*** Opening Collected data ***
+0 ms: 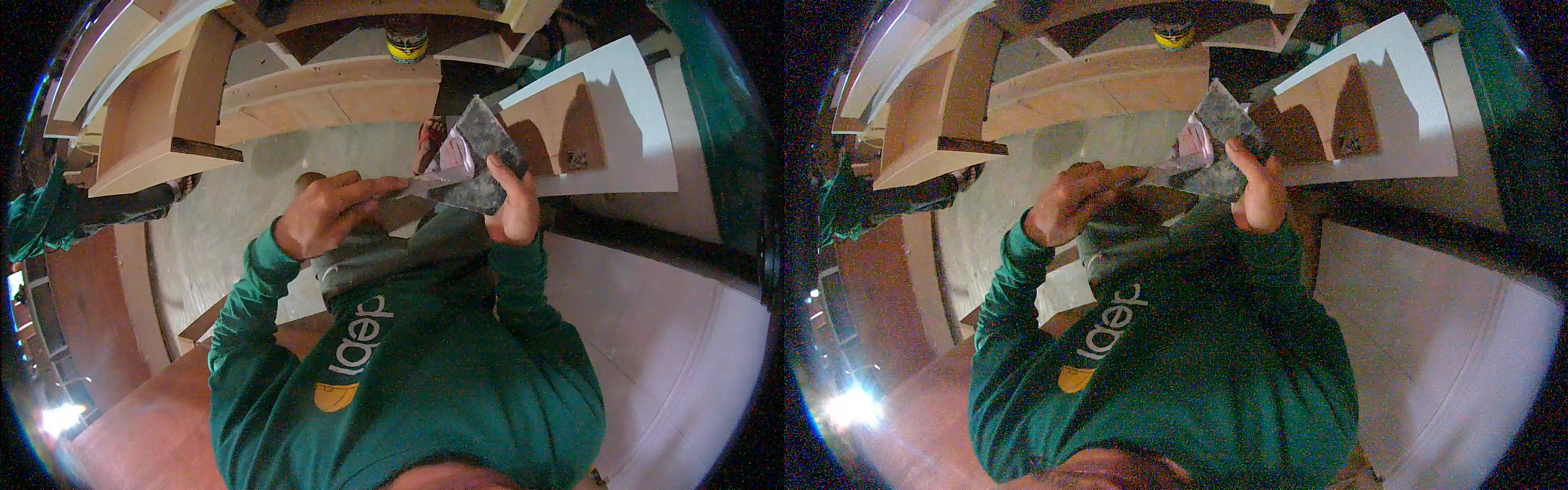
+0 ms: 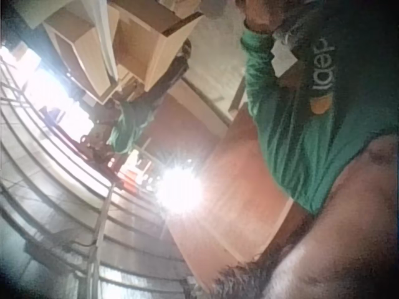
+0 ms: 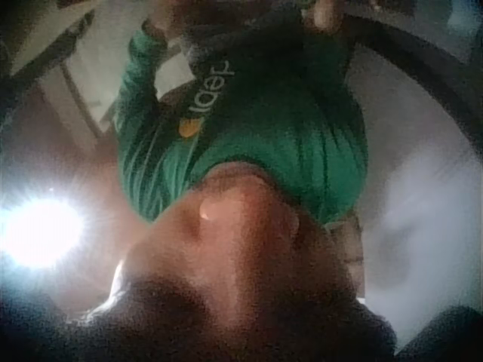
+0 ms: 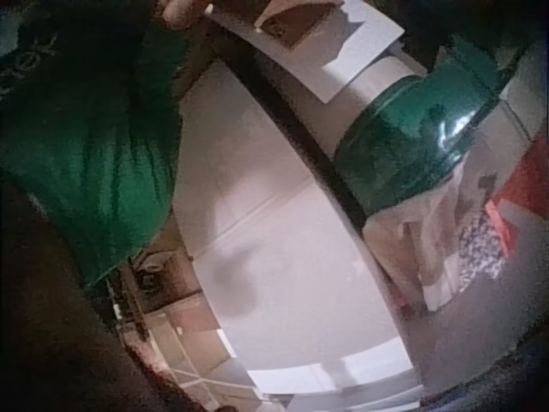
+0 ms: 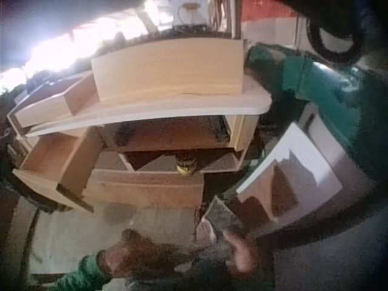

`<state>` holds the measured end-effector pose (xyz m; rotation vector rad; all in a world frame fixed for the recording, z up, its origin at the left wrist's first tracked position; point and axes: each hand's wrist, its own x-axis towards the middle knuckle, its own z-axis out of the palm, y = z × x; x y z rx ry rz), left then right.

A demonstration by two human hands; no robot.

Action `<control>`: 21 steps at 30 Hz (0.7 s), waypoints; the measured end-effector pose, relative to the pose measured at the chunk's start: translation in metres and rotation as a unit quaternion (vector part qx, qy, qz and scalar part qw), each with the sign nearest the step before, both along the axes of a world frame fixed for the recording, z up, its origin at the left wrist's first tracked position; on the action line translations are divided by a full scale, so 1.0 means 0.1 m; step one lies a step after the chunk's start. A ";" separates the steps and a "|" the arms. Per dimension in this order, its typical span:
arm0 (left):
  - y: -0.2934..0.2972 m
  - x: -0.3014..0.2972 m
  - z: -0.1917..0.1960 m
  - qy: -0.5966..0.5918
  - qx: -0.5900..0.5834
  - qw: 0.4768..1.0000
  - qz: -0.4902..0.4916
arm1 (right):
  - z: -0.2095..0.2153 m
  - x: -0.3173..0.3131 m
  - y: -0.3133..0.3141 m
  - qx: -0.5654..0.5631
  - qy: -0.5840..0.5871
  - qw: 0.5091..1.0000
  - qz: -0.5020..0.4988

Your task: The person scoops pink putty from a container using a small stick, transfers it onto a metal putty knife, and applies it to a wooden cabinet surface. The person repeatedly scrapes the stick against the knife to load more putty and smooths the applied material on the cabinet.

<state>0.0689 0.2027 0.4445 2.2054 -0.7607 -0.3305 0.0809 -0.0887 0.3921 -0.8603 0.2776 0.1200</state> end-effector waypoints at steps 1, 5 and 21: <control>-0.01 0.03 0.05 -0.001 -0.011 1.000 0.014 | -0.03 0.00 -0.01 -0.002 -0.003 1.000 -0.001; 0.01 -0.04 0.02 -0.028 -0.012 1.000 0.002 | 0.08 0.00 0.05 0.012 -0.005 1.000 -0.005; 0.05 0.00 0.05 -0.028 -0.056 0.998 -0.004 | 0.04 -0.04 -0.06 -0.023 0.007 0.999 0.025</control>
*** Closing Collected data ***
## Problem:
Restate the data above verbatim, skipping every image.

## Expected output:
+0 ms: 
+0 ms: 
+0 ms: 
+0 ms: 
+0 ms: 

`<state>` holds the measured end-effector pose (xyz m; rotation vector rad; all in a world frame fixed for the recording, z up, its origin at the left wrist's first tracked position; point and axes: each hand's wrist, its own x-axis towards the middle knuckle, its own z-axis out of the palm, y = z × x; x y z rx ry rz), left then right.

A demonstration by two human hands; no robot.

Action `<control>`: 21 steps at 30 Hz (0.7 s), waypoints; the measured end-effector pose, relative to the pose measured at the chunk's start: translation in metres and rotation as a unit quaternion (vector part qx, qy, qz and scalar part qw), each with the sign nearest the step before, both along the axes of a world frame fixed for the recording, z up, its origin at the left wrist's first tracked position; on the action line translations are divided by a full scale, so 1.0 means 0.1 m; step one lies a step after the chunk's start. A ";" separates the steps and a "|" the arms. Per dimension in this order, its typical span:
arm0 (left):
  - y: -0.2934..0.2972 m
  - x: -0.3014..0.2972 m
  - z: -0.1917..0.1960 m
  - qy: -0.5966..0.5918
  - qx: -0.5900..0.5834
  - qw: 0.4768..1.0000
  - qz: -0.4902..0.4916
arm1 (right):
  - z: -0.2095..0.2153 m
  - x: -0.3173..0.3131 m
  - y: -0.3133..0.3141 m
  - qx: -0.5654..0.5631
  - qy: -0.5840..0.5871
  - qw: 0.5091..1.0000
  - qz: -0.5020..0.4988

Your task: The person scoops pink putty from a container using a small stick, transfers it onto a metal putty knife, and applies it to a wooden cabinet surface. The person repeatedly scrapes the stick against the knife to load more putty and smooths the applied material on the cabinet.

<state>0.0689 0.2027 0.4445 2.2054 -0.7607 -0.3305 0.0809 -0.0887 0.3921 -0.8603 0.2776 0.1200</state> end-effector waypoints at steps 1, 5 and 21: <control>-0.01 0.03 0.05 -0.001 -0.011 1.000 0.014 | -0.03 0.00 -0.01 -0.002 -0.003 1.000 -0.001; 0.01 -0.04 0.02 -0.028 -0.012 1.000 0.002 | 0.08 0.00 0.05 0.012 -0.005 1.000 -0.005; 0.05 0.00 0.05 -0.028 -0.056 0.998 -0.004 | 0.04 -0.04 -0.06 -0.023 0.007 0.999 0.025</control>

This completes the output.